Linda Brown

Think what it would be like if you couldn’t read or couldn’t read above fourth grade level. So much of what you take for granted would be closed to you. “For me,” Linda says, “reading has always been so important that I think the worst deprivation I can imagine would be not being able to read.”
Linda Brown grew up in Levittown, Long Island and Cape Vincent, a small New York State community near the Canadian border.
Immediately after college, she volunteered for the Peace Corps and was sent to Uganda for two years to teach English. Peace Corp volunteers at that time were mostly inexperienced idealists. “Teachers were lucky. They were often more successful than community workers because they could work within the existing structure. It was hard to be effective as a community worker because you had to build everything from scratch.”
“I think I got more out of it than the students. In fact, after that, I decided that if you want to change the world, you should stay in the United States. It’s a harder job than you think.”
Her first inkling of what would later motivate her, she says, came when she was watching a documentary, narrated by Edward R. Murrow, on farm workers and being struck by the poverty and terrible working conditions.
Linda has spent most of her adult life as a literacy instructor. One of her earliest jobs, after the two years she spent in Uganda, was teaching reading to people at the Bronx House of Detention Center, a place where people are sent before they go to trial.
“A large percentage of people who end up in the criminal justice system can’t read above fourth grade level,” Linda noted. “I knew that being able to read was important so I went to the Department of Corrections and explained what I wanted to do. I was sent to the recreation director who agreed to allow me to create literacy and GED (general educational development) classes. I had to develop the curriculum and pay for supplies out of my own salary.”
“The biggest problem in teaching teenagers and adults to read is getting them to form new habits. Once you get past that, which can take a great deal of time and patience, you can make a difference,” Linda explained.

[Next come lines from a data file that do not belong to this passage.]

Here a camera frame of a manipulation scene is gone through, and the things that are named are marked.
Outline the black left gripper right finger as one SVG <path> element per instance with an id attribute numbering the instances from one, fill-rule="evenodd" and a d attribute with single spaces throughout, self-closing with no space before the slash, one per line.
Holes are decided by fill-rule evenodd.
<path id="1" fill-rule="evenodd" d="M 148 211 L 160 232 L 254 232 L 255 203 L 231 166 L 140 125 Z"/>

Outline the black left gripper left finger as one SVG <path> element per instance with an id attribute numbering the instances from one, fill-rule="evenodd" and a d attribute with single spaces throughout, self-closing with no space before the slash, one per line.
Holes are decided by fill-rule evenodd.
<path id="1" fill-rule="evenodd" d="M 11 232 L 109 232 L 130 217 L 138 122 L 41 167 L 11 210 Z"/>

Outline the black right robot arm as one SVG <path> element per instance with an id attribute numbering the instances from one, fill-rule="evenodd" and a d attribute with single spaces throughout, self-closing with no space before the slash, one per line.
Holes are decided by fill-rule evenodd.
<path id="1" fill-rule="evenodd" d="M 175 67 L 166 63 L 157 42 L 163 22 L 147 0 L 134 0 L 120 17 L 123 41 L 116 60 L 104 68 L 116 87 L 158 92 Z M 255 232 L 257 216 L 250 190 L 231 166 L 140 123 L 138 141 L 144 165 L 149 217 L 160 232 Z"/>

Linda worked for many different literacy programs, from those run by the United Farm Workers Union and the New York City Technical College in Brooklyn to classes organized by CUNY all over the city. Some of her students, often from Caribbean countries, were studying to get their High School Equivalency Certificate so they could move from up from a menial job to one with better pay and status. They were very highly motivated and gave her an appreciation of the immigrant struggle and also their contribution to the city.
Now that she’s retired, what does a person like her, living in Park Slope, do? Luckily for her, and for the rest of us, she lived opposite Joyce Jed, president of Good Neighbors, who in 2014 recruited her (and many others) to work on the creation of what is now Good Neighbors of Park Slope.
“I was lucky to be in on the beginning of this marvelous organization,” she says, “and I never stop being surprised at how involved I still am. Of course, the people who live in Park Slope live in a kind of wonderful bubble. Long may it stay inflated.”